Europe’s deadliest building disaster in decades happened to a renovated council tower block. One possible result of last June’s Grenfell Tower fire, as towers all over Britain are inspected for safety, may be that dozens will be demolished. This suits the aims of covetous property developers and cash-strapped councils, who have long itched to get rid of these towers, often sitting on lucrative inner-city land. But is there an alternative?
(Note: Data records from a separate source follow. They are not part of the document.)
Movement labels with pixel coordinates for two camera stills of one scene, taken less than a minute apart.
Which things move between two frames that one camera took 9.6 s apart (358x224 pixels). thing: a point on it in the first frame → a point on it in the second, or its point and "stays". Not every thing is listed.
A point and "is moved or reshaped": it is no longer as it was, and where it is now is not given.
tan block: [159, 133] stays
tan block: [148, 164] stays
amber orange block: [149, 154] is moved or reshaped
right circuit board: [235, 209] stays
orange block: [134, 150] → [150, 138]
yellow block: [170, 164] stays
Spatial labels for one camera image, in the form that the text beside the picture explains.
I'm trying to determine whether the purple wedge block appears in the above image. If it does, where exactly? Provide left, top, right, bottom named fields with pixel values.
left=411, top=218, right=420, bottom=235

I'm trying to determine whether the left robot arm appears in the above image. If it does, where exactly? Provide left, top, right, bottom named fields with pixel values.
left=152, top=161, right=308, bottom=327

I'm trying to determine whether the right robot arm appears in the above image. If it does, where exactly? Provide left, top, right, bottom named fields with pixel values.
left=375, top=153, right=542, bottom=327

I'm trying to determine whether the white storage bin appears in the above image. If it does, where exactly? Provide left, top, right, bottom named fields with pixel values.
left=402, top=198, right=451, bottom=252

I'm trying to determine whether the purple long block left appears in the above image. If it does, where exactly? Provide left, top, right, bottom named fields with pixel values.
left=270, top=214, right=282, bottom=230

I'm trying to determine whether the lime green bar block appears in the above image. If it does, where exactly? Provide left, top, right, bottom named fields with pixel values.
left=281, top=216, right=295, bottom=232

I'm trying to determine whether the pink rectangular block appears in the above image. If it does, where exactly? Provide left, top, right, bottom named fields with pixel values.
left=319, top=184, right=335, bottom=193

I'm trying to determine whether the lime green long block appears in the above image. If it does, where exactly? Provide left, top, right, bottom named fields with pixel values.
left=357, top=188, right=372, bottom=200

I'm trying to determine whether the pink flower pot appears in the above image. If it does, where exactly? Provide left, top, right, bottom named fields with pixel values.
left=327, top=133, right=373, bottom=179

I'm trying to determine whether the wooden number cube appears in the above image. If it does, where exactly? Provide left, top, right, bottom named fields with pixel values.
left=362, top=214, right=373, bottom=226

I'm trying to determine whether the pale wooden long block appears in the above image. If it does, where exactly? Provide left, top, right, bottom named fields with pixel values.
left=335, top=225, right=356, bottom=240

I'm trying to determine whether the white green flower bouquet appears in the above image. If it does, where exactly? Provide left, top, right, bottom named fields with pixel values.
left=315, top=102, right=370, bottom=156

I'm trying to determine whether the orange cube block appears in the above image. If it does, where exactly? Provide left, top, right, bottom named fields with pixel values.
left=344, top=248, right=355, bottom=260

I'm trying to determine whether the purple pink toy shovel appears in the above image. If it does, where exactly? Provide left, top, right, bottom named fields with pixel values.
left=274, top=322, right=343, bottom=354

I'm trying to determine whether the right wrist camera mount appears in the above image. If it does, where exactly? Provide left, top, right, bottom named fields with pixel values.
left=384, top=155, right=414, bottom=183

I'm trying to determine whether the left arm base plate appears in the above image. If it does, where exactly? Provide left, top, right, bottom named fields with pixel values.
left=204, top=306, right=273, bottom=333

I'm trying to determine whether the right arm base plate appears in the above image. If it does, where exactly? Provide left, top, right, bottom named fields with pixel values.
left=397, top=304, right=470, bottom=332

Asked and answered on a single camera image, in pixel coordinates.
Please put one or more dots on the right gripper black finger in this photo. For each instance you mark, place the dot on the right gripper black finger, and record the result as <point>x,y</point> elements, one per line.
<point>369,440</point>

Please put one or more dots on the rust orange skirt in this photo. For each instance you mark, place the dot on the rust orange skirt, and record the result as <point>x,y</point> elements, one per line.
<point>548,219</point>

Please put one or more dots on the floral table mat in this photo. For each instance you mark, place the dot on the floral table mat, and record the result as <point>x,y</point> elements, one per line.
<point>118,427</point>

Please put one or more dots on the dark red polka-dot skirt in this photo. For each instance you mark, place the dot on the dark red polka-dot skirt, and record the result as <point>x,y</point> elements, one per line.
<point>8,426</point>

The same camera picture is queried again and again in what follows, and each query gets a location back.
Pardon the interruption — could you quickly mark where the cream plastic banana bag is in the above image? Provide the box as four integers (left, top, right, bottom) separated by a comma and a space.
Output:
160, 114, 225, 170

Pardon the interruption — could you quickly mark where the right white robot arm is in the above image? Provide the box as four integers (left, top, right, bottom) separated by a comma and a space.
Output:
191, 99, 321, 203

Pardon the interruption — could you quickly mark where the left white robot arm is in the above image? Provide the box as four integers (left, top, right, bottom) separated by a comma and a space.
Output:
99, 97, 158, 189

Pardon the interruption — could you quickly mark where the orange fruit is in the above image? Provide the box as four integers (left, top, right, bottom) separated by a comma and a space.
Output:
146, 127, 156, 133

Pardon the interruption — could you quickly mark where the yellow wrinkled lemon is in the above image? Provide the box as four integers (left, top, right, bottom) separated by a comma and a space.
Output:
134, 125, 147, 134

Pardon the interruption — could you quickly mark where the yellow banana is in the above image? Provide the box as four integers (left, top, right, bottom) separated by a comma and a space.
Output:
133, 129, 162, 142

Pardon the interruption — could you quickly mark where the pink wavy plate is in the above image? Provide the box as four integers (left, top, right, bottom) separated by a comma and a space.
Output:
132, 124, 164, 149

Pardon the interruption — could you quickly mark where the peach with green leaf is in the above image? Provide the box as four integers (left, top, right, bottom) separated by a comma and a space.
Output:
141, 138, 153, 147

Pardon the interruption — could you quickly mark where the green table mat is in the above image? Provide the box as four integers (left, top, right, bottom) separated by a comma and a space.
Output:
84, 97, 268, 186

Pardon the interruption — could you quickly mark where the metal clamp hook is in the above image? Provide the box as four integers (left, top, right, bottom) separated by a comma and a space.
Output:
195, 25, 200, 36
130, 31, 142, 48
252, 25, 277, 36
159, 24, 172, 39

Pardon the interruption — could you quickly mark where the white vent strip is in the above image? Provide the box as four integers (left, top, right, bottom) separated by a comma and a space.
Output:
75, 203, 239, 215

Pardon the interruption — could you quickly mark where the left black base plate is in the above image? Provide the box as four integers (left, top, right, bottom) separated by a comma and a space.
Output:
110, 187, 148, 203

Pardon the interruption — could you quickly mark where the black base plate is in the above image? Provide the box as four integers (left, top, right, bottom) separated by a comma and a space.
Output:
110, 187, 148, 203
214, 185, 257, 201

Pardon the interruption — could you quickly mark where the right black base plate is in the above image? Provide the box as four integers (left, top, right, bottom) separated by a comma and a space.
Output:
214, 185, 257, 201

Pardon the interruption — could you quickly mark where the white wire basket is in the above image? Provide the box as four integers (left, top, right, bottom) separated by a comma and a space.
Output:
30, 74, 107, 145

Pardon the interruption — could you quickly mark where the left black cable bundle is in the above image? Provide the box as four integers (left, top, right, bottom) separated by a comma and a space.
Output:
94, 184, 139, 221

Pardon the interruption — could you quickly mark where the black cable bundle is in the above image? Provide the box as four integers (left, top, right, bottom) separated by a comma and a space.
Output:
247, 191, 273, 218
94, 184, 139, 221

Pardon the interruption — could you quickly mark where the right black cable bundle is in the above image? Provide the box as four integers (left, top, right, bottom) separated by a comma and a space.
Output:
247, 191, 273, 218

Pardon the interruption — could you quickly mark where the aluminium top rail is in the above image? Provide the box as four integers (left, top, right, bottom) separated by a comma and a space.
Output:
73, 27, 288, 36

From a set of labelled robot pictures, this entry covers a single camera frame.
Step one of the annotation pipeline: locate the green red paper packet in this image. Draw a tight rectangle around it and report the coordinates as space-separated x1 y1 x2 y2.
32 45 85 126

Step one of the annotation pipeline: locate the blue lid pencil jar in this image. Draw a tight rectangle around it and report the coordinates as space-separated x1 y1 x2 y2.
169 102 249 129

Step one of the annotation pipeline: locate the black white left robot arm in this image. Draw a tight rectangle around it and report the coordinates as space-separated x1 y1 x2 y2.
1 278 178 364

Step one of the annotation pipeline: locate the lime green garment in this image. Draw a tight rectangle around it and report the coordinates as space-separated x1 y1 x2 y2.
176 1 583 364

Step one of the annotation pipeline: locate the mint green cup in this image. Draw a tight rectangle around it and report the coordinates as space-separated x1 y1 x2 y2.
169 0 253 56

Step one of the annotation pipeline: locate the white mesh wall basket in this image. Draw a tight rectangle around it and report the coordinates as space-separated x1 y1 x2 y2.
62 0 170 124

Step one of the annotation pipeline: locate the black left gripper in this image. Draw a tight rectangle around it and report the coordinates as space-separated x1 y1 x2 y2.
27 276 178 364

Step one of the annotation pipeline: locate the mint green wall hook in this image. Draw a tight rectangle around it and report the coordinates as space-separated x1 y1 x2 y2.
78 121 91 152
To answer this we need to look at what refurbishing a tower block entails. Simple — if still expensive — things include the replacement of lifts, the upgrading of water, gas and electricity supplies, and refurbishment of common areas. More difficult are intrusive structural repairs, which can mean the building has to be emptied, providing another opportunity to unscrupulously replace the residents — as has just happened at the listed Balfron Tower in east London. Perhaps most significantly, post-war buildings had a decidedly pre-oil crisis relationship to energy consumption and conservation, and improving their thermal efficiency is in many cases not easy. Multiply all these issues by the sheer number of buildings involved and you have a major logistical and political problem.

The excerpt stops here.